It was one of the noisiest wards in the hospital – TVs blaring from almost every room, alarms beeping urgently, nurses shouting to each other down the corridor, patients yelling out or screaming, sometimes for hours. From time to time, family members would become overwhelmed and start shouting at the staff or their loved ones. On my second day there, a mother was standing in the corridor, literally howling with despair. The patients all had severe acquired brain injuries, and some had only recently come out of a coma or post-traumatic amnesia. They drifted in and out, trying to orient themselves to their new surroundings. At the weekly multi-disciplinary meetings, the discussion was often about not over-stimulating these patients, giving them short therapy sessions and then allowing them to rest in peace and quiet, so their brains would be able to assimilate the new information. Everyone agreed this was the right treatment plan, but didn’t seem to notice that the environment offered very little in the way of peace and quiet. There were some sources of noise which little could be done about – the beeping alarms, patients yelling out. Yet did there really need to be a TV at full volume in every communal area, when patients had their own in their rooms? Did the staff really need to communicate by yelling down the corridors?
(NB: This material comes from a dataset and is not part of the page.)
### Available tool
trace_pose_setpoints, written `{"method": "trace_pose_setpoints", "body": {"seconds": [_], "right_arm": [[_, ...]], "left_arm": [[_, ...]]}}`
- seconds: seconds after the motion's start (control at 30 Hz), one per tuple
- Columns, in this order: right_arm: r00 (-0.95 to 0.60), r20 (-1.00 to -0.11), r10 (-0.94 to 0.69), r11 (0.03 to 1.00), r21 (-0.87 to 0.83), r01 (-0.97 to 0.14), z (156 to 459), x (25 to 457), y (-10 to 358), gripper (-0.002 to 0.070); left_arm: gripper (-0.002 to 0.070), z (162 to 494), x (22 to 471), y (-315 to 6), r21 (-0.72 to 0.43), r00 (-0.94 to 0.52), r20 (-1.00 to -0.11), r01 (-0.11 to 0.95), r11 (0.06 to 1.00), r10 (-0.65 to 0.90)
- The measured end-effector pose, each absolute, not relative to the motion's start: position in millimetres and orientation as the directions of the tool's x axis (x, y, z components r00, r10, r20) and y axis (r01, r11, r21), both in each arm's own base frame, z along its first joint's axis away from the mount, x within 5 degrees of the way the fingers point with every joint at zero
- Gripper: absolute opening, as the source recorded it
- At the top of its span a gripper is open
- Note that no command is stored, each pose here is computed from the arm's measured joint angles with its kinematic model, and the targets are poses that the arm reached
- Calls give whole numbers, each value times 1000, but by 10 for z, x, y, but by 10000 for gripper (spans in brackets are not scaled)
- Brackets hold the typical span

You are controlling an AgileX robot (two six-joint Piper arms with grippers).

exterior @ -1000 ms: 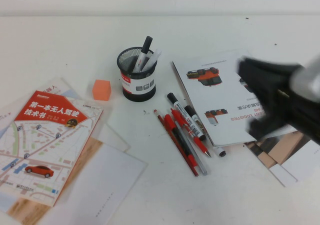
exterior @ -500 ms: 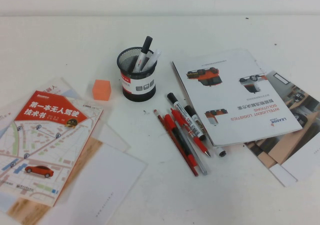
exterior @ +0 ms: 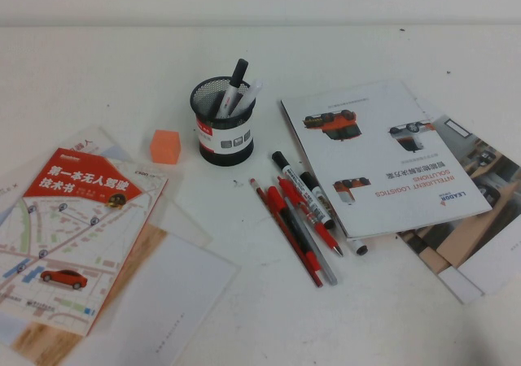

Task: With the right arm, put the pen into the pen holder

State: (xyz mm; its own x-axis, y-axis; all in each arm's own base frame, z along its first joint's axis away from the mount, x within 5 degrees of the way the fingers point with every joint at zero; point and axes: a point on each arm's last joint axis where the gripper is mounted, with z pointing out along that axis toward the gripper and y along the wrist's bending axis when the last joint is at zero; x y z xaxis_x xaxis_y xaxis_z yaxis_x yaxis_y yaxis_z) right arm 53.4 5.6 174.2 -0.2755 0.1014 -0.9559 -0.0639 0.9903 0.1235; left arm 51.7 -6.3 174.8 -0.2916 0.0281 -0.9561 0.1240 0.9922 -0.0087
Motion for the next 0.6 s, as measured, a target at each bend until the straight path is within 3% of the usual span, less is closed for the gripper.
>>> {"method": "trace_pose_setpoints", "body": {"seconds": [0.6], "right_arm": [[-276, -956, 97, 990, 122, -74, 1742, 533, 61, -20]], "left_arm": [[-1, 1748, 517, -63, -9, -292, -956, 124, 992, 28]]}}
We live in a society where the notion of silence is so alien, that even a team of dedicated medical professionals, who recommend it as part of their treatment plan, seem unable to find a way to encourage it. It’s not just injured brains which benefit from time out to rest and process their experiences. We can all use some restorative spaces in our lives, times of minimal stimulation. Yet the busier we get, the harder it can seem to cultivate regular oases of silence in our lives. How much we need depends on factors such as our personality and cultural background. If you’re very introverted, you might find yourself yearning for a great deal of peace and quiet, and perhaps feeling guilty about this need in our busy, 24/7 society. But even the most outgoing extrovert can benefit from finding some time to take stock and recharge the batteries.
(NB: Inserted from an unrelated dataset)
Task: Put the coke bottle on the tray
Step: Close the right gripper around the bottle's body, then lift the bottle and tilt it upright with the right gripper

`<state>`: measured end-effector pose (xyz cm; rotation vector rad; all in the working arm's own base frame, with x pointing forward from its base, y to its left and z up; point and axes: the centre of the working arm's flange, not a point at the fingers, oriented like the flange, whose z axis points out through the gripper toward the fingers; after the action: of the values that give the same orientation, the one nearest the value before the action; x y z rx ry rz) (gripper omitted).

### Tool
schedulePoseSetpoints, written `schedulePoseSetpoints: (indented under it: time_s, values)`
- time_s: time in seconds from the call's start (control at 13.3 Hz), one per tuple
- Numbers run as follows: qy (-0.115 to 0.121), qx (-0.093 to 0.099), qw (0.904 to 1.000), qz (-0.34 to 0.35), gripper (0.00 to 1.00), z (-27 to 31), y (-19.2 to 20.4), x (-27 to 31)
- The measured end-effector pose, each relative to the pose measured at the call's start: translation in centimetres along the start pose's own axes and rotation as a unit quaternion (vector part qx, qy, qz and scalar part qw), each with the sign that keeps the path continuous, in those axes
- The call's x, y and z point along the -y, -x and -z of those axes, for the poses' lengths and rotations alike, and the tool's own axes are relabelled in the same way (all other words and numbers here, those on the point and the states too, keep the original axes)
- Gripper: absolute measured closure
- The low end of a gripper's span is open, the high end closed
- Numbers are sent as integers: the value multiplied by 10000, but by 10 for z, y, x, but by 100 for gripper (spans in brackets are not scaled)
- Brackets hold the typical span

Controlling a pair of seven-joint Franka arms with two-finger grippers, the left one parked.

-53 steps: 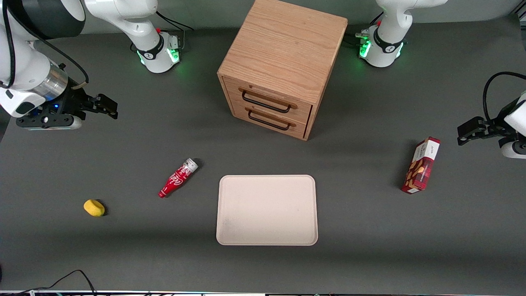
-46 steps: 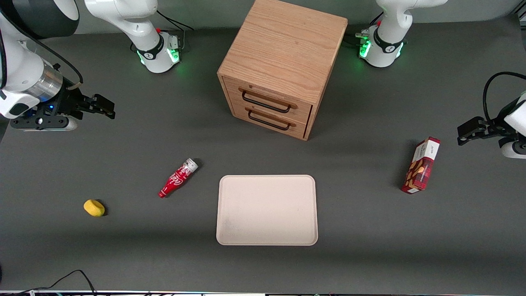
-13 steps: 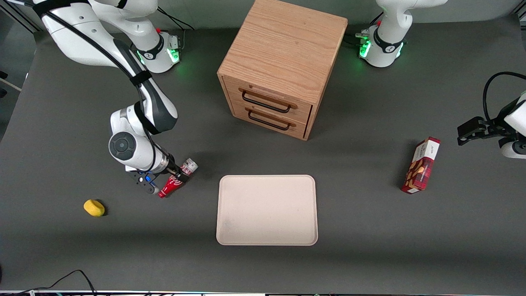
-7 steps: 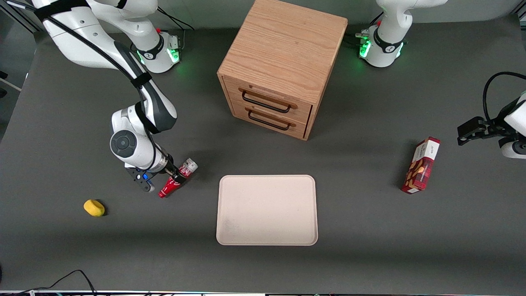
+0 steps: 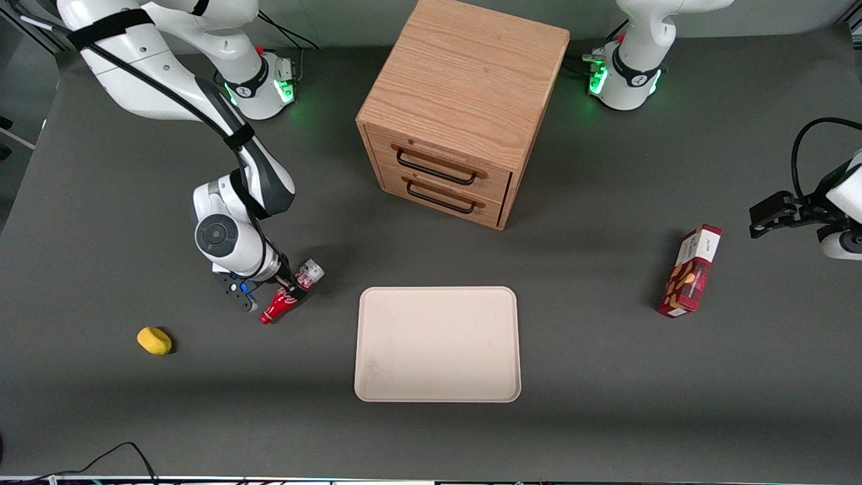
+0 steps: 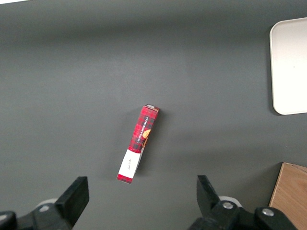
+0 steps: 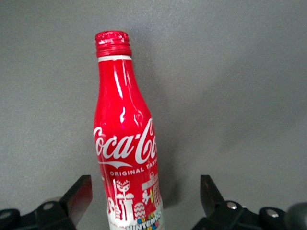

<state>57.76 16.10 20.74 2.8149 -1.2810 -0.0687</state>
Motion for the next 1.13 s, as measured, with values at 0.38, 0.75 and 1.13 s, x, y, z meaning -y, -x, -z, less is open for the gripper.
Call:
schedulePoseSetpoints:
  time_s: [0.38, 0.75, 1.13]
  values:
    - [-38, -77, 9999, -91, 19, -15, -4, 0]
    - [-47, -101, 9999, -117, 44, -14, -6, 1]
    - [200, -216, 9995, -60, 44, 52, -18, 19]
In her excellent book ‘Quiet: The Power of Introverts in a World which can’t stop Talking’, Susan Cain talks about finding ‘restorative spaces’ in our lives. What this looks like, how often we need them, the consequences of not allowing them in our lives – these vary widely, and it’s up to us as individuals, through trial and error, to become familiar with the signals for our need for some time out, for silence. There will be times in our lives when we may need very little, and others where a three year silent retreat in a Himalayan cave can suddenly seem quite tempting! Some weeks, our lives might be so hectic, it’s difficult to find even five minutes. But those five minutes, when we take them, can make all the difference.
Weekly practice idea:
What are some of your signals that you may be needing a restorative ‘time out’? If you’re feeling over-stimulated, what are some simple changes you can make to reduce the stimulation? Do you notice a difference when you do?